Exercise -
Pick each line containing the word "bottle" out of the data below.
(Beginning of The data)
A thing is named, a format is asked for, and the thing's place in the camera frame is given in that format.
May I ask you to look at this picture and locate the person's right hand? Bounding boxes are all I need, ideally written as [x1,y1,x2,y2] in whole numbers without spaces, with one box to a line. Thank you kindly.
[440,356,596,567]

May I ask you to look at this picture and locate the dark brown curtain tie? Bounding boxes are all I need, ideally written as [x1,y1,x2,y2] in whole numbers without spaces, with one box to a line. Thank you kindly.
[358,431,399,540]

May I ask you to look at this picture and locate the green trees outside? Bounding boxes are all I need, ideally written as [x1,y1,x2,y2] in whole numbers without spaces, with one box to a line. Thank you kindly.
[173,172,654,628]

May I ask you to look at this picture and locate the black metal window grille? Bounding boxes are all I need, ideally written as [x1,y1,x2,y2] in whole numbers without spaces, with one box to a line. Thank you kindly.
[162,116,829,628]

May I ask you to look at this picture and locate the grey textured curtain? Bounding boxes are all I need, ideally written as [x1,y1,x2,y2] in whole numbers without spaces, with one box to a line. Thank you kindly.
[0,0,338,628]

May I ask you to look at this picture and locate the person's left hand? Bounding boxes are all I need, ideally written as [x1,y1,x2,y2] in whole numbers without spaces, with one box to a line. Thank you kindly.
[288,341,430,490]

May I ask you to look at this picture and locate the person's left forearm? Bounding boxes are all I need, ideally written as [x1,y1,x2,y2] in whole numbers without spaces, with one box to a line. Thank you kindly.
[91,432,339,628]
(End of The data)
(Beginning of The data)
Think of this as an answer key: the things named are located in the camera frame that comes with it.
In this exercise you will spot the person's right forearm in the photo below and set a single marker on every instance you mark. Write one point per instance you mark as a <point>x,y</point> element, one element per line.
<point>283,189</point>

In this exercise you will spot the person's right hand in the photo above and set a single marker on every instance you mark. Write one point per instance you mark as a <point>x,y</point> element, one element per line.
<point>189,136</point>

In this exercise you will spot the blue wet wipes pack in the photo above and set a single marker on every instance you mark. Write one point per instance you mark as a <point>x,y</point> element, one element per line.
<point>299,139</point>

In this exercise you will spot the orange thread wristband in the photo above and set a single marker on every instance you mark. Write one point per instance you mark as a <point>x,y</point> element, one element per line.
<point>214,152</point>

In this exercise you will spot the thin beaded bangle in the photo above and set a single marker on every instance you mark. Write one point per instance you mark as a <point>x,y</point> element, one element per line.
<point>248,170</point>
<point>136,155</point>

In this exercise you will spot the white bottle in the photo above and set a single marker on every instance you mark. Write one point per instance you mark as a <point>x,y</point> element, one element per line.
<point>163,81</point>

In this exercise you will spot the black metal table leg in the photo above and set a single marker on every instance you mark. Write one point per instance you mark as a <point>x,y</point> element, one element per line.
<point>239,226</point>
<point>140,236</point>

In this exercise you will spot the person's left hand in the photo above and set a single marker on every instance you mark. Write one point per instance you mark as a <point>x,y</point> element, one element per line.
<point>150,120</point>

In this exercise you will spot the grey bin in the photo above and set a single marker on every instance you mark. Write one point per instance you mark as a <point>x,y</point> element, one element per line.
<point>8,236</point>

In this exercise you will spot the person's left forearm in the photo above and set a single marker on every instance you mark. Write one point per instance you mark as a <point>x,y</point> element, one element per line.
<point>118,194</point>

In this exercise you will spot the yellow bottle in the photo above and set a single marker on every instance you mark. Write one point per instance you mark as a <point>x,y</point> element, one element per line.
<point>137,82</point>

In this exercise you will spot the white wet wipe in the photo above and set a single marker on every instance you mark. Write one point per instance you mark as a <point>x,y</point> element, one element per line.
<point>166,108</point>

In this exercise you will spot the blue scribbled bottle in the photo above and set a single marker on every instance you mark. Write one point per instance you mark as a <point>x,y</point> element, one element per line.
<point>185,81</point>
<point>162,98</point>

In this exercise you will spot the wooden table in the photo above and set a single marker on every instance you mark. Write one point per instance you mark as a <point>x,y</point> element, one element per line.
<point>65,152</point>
(End of The data)
Exercise solution -
In this exercise you will spot the white bottle in the photo above and set a single marker on every instance you mark. Write one point per instance you mark as a <point>x,y</point> element, one element per line.
In this exercise you will spot the yellow bottle in the photo above and set a single marker on every instance you mark. Write one point per instance you mark as a <point>x,y</point> element, one element per line.
In this exercise you will spot the blue scribbled bottle in the photo above and set a single marker on every instance you mark. Write one point per instance you mark as a <point>x,y</point> element, one element per line.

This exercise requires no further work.